Wednesday, March 25 | 5:30 – 6:45 PM
Cati Connell: “Ren & Stimpy & The Queer Art of Failure: WGS at the End of the World”
Location: WGS Sitting Room (704 Commonwealth Ave, Rm 102)
“We are all used to having our dreams crushed, our hopes smashed, our illusions shattered, but what comes after hope? … What is the alternative, in other words, to cynical resignation on the one hand and naive optimism on the other?” —Jack Halberstam, The Queer Art of Failure
The rising tide of global fascism over the past decade and the multiple population-threatening catastrophes incurred by its wake has left many of us feeling trapped in the dilemma described above. When the paltry but historically enduring failsafes built into concepts like democracy and diplomacy cease to stem the tide, what faith in survival can persist?
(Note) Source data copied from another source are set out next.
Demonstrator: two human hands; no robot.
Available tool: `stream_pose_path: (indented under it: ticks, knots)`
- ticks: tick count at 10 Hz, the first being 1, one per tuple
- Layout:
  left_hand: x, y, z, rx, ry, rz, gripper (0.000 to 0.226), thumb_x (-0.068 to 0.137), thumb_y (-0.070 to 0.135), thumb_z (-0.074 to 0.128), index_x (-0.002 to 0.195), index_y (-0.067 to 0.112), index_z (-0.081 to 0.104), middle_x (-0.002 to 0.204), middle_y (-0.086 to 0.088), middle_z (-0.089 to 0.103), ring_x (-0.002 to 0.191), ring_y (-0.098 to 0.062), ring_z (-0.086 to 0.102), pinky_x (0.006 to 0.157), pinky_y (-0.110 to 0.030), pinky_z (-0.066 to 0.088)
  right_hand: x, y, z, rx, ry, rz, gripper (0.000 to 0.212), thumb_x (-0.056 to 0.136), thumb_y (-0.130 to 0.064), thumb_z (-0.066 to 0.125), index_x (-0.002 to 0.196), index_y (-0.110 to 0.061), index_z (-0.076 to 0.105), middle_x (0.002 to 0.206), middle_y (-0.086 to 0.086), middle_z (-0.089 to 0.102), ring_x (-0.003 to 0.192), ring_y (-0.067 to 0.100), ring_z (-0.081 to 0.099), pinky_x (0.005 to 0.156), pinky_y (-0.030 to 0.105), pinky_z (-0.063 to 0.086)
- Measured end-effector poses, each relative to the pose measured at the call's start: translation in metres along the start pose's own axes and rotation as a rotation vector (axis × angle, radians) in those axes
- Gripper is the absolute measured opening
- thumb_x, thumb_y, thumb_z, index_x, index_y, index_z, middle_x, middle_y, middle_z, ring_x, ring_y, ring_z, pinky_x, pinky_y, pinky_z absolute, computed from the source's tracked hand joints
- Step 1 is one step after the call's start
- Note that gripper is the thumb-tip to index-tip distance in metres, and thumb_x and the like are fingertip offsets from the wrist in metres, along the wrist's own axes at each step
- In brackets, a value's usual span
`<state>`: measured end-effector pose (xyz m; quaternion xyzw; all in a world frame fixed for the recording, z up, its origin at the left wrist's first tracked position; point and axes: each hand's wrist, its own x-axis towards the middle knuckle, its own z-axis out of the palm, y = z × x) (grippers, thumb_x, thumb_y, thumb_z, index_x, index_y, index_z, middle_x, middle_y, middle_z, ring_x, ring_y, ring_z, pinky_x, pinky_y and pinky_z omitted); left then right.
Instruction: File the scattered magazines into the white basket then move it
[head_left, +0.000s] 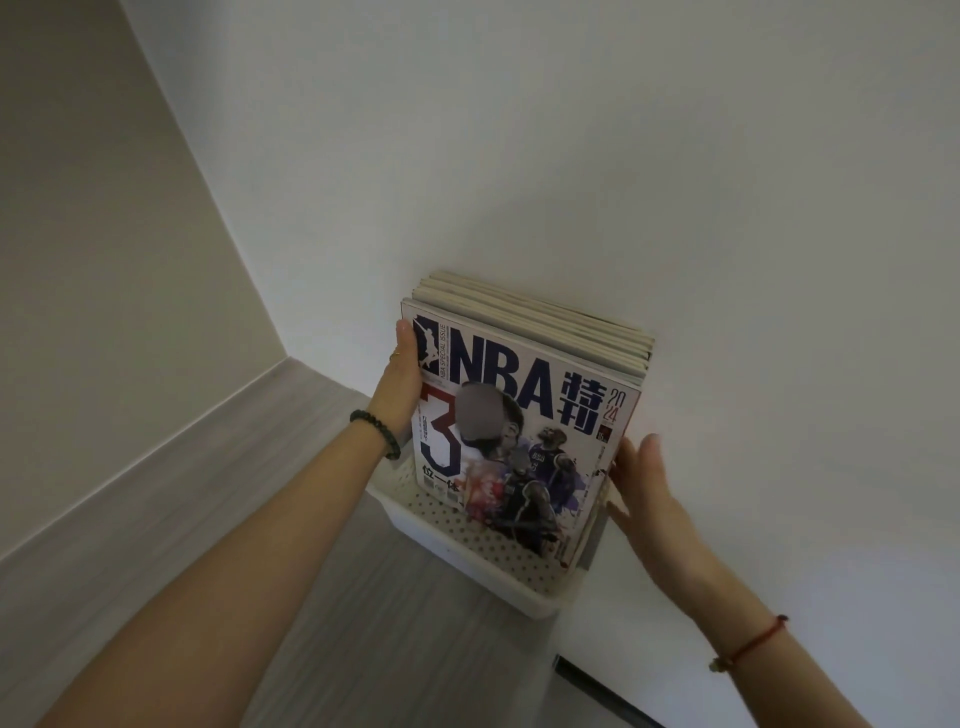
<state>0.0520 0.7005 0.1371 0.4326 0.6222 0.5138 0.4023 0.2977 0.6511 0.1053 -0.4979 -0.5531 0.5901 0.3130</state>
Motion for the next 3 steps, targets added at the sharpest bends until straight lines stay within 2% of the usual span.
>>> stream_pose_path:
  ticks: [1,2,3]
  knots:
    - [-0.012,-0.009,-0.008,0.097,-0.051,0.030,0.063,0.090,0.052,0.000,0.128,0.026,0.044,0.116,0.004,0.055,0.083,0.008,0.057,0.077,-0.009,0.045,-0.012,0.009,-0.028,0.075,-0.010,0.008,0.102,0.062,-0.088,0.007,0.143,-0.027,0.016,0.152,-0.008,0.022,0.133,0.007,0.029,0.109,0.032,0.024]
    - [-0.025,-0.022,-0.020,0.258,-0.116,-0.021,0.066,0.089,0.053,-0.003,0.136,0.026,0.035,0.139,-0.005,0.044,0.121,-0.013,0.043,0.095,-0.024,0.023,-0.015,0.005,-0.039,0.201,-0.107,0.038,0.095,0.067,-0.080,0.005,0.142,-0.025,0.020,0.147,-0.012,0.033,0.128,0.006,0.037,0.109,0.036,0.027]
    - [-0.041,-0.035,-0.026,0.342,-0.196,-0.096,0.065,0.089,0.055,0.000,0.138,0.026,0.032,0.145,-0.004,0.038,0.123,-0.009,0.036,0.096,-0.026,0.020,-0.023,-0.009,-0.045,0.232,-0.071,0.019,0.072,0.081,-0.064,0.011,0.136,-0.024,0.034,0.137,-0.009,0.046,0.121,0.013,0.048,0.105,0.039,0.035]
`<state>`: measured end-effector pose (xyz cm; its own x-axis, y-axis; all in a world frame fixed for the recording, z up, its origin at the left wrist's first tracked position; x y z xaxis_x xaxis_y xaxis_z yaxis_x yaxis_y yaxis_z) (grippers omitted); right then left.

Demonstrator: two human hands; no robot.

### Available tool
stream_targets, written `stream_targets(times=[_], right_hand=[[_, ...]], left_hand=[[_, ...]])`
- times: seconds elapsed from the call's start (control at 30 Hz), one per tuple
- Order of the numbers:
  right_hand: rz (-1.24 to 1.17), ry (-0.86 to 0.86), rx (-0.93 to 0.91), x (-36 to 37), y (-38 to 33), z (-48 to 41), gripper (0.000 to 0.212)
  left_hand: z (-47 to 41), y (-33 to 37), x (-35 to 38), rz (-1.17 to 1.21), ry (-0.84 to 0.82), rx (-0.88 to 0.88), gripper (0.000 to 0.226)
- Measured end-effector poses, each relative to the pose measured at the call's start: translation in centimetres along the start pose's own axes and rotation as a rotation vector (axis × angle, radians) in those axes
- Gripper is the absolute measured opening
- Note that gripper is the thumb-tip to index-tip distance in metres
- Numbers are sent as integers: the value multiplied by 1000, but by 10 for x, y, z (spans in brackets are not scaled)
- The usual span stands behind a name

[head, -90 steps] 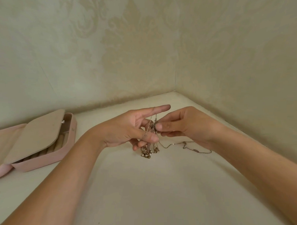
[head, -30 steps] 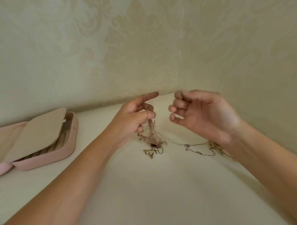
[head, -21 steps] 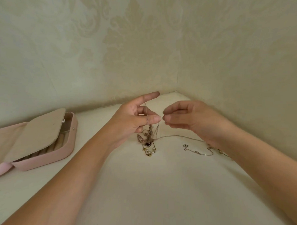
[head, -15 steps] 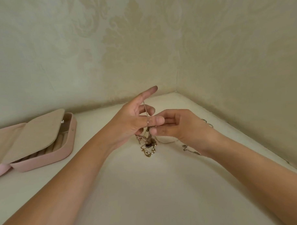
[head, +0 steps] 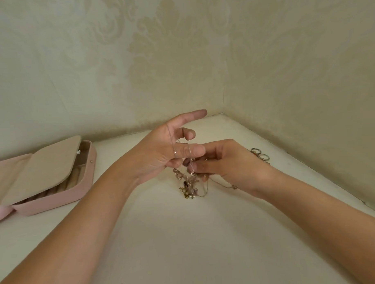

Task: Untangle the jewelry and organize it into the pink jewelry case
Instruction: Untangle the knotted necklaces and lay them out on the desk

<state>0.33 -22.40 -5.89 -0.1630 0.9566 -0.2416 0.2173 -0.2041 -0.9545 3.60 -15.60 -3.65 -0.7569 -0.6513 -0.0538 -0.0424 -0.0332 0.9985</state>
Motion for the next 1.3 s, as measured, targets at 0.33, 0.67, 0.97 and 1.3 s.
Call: stream_targets(times=[0.33,0.67,0.97,1.3], right_hand=[[347,236,-22,-51,-13,2,13],[82,245,35,-43,-14,8,28],[-160,-25,121,-29,-10,9,10],[7,3,-60,-28,-30,6,18]], left_hand=[[8,-13,-3,-226,2,-170,82],[3,-4,4,-277,168,-42,55],[1,-4,10,-179,58,12,55],[1,2,9,-58,67,44,47]])
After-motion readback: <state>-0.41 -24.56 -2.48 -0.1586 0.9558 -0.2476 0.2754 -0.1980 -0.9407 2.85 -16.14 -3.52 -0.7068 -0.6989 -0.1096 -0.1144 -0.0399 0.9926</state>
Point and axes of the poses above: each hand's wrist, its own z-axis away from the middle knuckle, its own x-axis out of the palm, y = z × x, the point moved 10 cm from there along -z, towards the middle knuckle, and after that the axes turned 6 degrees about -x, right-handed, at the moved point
Yet perhaps, in unmasking the lie of safety from failure that such systems of governance promise to prop up their legitimacy, new possibilities of liberation may become visible. Halberstam’s concept of the queer art of failure proffers a provocative “alternative vision of life, love, and labor” (2) that may help light the way. In this talk, I illustrate the principles of the queer art of failure using what Lauren Berlant calls the “counterpolitics of the silly object”—in this case, an episode of the early 1990s animated series, The Ren & Stimpy Show. Turning to silliness as a resource can feel woefully inadequate, insensitive, and inappropriately irreverent in a time of so much sorrow. Yet taking the silly seriously can also offer creative lessons in how to “work together, revel in difference, fight exploitation, decode ideology, and invest in resistance” (22) that often evade more serious and adult representations of sociality.